Les maladies que l'homme ou la femme sont capables de « fabriquer », et dont ils souffrent effectivement, et qui lèsent effectivement leurs organes, pour esquiver leur vérité, quelle qu'elle soit, sont innombrables. Selon le Pr Paul Milliez, 50 % des malades sont des psychosomatiques. Pour de nombreux psychanalystes, les maladies ont presque toutes une source psychique. Et celle qui se déclare, le « point faible » qui, physiquement, cède, précisément celui-là plutôt qu'un autre, traduisent nos mouvements psychiques.
Le langage populaire n'a d'ailleurs pas attendu Freud pour établir inconsciemment une liaison bien nette entre le corps et l'esprit. Il est remarquable que nous disions :
« Ça m'est resté sur l'estomac... »
« Je l'ai en travers de la gorge... »
« J'en ai plein le dos... »
« Je ne peux pas le sentir... »
« Ça me casse les pieds »
« Je ne peux pas l'avaler... »
« Je l'ai dans le nez... »
« Je ne marche plus... »
Et quoi d'étonnant, quand « on ne marche plus », d'avoir mal aux jambes ; quand « on ne peut pas l'avaler », d'avoir mal à la gorge ? Quand on se sent coupable d'être « coureur », de souffrir des genoux ?

En résumé :
- Le check-up est la photo d'un moment de la vie.
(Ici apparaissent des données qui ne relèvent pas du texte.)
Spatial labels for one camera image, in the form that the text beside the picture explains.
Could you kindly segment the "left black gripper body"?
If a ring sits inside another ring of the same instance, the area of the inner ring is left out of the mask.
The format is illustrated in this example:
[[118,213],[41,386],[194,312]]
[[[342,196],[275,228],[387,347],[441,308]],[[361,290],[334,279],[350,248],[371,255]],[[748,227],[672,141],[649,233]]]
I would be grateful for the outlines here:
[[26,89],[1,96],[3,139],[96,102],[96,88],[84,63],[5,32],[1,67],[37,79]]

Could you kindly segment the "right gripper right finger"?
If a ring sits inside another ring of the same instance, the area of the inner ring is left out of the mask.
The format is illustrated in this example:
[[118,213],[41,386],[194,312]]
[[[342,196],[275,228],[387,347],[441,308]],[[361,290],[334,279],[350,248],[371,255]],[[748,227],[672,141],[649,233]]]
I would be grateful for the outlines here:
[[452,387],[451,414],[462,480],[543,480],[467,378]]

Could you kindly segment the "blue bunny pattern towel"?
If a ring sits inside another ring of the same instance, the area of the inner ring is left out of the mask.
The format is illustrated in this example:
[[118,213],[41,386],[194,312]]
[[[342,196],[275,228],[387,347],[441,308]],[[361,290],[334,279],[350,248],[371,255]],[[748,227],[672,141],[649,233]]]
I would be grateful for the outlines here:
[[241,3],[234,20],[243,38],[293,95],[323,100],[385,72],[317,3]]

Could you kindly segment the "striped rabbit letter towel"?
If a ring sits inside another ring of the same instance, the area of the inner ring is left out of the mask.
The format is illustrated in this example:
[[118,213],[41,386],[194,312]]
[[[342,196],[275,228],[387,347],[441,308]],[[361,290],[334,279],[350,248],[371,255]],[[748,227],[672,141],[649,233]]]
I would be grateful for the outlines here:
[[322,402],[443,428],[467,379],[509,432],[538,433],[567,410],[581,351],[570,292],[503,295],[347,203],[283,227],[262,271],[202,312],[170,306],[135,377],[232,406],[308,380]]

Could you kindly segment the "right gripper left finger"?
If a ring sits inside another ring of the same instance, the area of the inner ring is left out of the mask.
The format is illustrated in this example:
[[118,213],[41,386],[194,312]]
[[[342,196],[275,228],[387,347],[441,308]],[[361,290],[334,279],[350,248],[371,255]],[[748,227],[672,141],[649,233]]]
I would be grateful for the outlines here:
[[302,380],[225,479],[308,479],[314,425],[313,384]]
- Un fort courant se dessine contre le check-up « provoqué ». Selon ses adversaires, autant il est souhaitable qu'un homme ou une femme consulte immédiatement un médecin quand il en ressent le besoin, fût-ce pour se rassurer, autant il l'est peu que ce besoin soit artificiellement créé.
- Les indications qu'il donne ne sont pas négligeables, tant par ce qu'elles peuvent détecter que par ce qu'elles apprennent au médecin, donc au patient, des erreurs dans le mode de vie.
- Ces erreurs relèvent parfois d'habitudes auxquelles on peut facilement renoncer quand on en a pris conscience, d'une pression des mœurs, des modes, à laquelle on peut se soustraire. Il suffit parfois que l'on dise à un homme, à une femme : « C'est normal d'être moins résistant, moins rapide, moins ceci, moins cela, en avançant dans la vie. C'est normal de vieillir et c'est normal de mourir un jour. C'est le contraire qui est anormal », pour qu'il l'admette. Cesse de « refuser la vie » et, du même coup, vive mieux.